Look through the records that follow. Copy every line containing the word "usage".

Data records
------------------------------------

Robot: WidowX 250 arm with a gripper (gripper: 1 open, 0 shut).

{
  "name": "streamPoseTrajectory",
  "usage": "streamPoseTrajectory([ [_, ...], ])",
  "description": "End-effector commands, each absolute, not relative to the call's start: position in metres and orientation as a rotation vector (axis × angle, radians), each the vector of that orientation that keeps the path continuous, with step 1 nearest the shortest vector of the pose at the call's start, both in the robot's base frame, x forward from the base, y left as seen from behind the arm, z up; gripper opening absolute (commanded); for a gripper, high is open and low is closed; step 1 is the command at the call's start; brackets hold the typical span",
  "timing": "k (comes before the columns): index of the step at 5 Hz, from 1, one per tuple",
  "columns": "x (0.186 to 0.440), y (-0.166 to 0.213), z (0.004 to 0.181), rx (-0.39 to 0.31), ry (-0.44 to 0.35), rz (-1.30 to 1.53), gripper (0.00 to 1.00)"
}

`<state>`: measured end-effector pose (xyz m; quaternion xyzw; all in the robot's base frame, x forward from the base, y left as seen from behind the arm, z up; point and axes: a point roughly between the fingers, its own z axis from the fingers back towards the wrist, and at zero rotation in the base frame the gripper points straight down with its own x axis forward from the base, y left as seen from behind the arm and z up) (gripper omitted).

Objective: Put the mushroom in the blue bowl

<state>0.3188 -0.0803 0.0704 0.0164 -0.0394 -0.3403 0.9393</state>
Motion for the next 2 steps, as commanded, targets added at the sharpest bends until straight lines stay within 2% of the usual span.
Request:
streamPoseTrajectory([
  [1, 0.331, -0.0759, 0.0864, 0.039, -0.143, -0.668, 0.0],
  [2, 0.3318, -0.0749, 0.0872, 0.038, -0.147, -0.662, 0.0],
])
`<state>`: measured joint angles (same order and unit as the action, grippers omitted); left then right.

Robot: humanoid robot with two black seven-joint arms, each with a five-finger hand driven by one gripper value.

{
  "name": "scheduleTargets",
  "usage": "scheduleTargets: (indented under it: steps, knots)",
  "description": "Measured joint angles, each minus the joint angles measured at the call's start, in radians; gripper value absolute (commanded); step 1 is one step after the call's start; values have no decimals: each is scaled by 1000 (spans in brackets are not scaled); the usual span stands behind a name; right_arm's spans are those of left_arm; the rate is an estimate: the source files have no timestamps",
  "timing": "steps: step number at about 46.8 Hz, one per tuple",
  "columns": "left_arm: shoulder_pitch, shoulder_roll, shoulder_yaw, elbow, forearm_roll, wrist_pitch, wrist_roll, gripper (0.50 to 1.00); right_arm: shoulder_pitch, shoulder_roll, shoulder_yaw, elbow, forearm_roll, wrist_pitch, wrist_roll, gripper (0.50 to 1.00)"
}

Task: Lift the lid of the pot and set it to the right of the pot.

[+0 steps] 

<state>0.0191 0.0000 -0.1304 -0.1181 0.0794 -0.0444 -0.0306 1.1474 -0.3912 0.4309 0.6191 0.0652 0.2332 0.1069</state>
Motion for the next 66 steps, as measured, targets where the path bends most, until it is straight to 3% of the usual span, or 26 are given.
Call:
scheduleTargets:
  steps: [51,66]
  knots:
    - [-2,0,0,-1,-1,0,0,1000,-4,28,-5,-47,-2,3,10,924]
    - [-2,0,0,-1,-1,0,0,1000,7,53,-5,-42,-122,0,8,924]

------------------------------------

> **Worked solution**:
  "usage": "streamPoseTrajectory([ [_, ...], ])",
  "usage": "scheduleTargets: (indented under it: steps, knots)",

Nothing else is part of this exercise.